======== Information given

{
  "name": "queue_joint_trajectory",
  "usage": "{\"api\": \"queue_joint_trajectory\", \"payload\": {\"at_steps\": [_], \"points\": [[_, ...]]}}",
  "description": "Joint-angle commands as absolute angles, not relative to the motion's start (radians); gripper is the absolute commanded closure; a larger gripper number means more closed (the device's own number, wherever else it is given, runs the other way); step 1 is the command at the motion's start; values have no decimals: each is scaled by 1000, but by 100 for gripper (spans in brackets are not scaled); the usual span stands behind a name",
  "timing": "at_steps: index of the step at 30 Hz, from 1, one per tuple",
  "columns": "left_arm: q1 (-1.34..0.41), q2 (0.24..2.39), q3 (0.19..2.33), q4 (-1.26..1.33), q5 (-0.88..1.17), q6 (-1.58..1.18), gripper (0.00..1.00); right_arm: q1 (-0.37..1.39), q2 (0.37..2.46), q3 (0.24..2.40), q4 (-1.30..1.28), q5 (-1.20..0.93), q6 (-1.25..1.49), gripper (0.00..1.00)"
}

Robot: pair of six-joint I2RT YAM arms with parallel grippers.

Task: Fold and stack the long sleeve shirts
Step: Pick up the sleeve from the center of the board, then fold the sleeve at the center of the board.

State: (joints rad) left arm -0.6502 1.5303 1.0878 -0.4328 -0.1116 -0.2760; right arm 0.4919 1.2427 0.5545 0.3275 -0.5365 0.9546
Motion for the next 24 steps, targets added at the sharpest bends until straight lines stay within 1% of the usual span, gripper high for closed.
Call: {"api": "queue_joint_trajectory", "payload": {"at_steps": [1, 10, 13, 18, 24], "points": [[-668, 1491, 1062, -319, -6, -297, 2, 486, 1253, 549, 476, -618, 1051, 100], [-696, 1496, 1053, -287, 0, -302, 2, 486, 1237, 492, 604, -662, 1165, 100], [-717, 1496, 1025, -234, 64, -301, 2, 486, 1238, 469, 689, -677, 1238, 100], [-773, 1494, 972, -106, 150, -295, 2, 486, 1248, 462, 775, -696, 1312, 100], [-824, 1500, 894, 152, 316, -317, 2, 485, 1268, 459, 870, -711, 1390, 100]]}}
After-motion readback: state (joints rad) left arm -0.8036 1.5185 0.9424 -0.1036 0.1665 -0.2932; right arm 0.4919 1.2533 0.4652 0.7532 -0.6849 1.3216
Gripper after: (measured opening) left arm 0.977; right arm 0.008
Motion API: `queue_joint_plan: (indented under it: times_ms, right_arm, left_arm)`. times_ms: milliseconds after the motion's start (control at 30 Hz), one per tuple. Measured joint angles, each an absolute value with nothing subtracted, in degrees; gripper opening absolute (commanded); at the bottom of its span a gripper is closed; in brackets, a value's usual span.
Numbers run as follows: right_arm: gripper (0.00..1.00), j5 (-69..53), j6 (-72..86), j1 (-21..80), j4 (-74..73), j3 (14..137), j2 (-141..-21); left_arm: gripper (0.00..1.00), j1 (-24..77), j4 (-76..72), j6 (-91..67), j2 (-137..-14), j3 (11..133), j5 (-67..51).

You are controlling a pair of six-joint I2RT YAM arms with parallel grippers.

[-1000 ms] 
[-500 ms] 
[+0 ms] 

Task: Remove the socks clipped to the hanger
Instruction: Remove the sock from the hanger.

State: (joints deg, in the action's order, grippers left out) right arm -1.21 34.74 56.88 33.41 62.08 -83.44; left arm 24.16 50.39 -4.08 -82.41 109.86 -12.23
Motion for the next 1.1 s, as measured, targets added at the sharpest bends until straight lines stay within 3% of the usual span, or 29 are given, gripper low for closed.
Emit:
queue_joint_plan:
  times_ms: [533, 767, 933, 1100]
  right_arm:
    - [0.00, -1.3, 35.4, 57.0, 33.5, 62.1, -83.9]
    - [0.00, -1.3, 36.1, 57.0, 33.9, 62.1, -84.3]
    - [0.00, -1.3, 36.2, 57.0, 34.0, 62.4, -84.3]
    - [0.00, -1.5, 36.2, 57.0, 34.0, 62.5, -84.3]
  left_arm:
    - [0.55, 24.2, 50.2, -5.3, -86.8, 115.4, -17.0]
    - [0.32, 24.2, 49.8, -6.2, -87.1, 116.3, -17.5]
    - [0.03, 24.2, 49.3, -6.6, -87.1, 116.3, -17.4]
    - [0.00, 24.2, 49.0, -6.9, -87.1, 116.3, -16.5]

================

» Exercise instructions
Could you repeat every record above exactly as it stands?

» Exercise solution
{
  "name": "queue_joint_trajectory",
  "usage": "{\"api\": \"queue_joint_trajectory\", \"payload\": {\"at_steps\": [_], \"points\": [[_, ...]]}}",
  "description": "Joint-angle commands as absolute angles, not relative to the motion's start (radians); gripper is the absolute commanded closure; a larger gripper number means more closed (the device's own number, wherever else it is given, runs the other way); step 1 is the command at the motion's start; values have no decimals: each is scaled by 1000, but by 100 for gripper (spans in brackets are not scaled); the usual span stands behind a name",
  "timing": "at_steps: index of the step at 30 Hz, from 1, one per tuple",
  "columns": "left_arm: q1 (-1.34..0.41), q2 (0.24..2.39), q3 (0.19..2.33), q4 (-1.26..1.33), q5 (-0.88..1.17), q6 (-1.58..1.18), gripper (0.00..1.00); right_arm: q1 (-0.37..1.39), q2 (0.37..2.46), q3 (0.24..2.40), q4 (-1.30..1.28), q5 (-1.20..0.93), q6 (-1.25..1.49), gripper (0.00..1.00)"
}

Robot: pair of six-joint I2RT YAM arms with parallel grippers.

Task: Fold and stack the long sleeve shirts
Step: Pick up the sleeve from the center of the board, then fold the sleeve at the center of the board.

State: (joints rad) left arm -0.6502 1.5303 1.0878 -0.4328 -0.1116 -0.2760; right arm 0.4919 1.2427 0.5545 0.3275 -0.5365 0.9546
Motion for the next 24 steps, targets added at the sharpest bends until straight lines stay within 1% of the usual span, gripper high for closed.
Call: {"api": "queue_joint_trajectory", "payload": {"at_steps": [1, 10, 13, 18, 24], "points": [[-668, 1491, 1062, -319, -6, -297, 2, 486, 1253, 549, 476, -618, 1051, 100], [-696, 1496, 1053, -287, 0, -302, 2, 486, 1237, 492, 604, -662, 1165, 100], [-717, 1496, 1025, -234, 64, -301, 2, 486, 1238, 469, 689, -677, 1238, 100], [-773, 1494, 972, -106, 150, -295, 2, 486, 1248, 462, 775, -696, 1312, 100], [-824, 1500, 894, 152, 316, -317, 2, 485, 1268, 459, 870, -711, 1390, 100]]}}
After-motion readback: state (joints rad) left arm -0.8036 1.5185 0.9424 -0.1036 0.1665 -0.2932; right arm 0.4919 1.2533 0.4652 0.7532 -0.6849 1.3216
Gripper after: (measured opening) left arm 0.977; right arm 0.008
Motion API: `queue_joint_plan: (indented under it: times_ms, right_arm, left_arm)`. times_ms: milliseconds after the motion's start (control at 30 Hz), one per tuple. Measured joint angles, each an absolute value with nothing subtracted, in degrees; gripper opening absolute (commanded); at the bottom of its span a gripper is closed; in brackets, a value's usual span.
Numbers run as follows: right_arm: gripper (0.00..1.00), j5 (-69..53), j6 (-72..86), j1 (-21..80), j4 (-74..73), j3 (14..137), j2 (-141..-21); left_arm: gripper (0.00..1.00), j1 (-24..77), j4 (-76..72), j6 (-91..67), j2 (-137..-14), j3 (11..133), j5 (-67..51).

You are controlling a pair of six-joint I2RT YAM arms with parallel grippers.

[-1000 ms] 
[-500 ms] 
[+0 ms] 

Task: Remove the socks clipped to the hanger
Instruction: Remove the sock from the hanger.

State: (joints deg, in the action's order, grippers left out) right arm -1.21 34.74 56.88 33.41 62.08 -83.44; left arm 24.16 50.39 -4.08 -82.41 109.86 -12.23
Motion for the next 1.1 s, as measured, targets added at the sharpest bends until straight lines stay within 3% of the usual span, or 29 are given, gripper low for closed.
Emit:
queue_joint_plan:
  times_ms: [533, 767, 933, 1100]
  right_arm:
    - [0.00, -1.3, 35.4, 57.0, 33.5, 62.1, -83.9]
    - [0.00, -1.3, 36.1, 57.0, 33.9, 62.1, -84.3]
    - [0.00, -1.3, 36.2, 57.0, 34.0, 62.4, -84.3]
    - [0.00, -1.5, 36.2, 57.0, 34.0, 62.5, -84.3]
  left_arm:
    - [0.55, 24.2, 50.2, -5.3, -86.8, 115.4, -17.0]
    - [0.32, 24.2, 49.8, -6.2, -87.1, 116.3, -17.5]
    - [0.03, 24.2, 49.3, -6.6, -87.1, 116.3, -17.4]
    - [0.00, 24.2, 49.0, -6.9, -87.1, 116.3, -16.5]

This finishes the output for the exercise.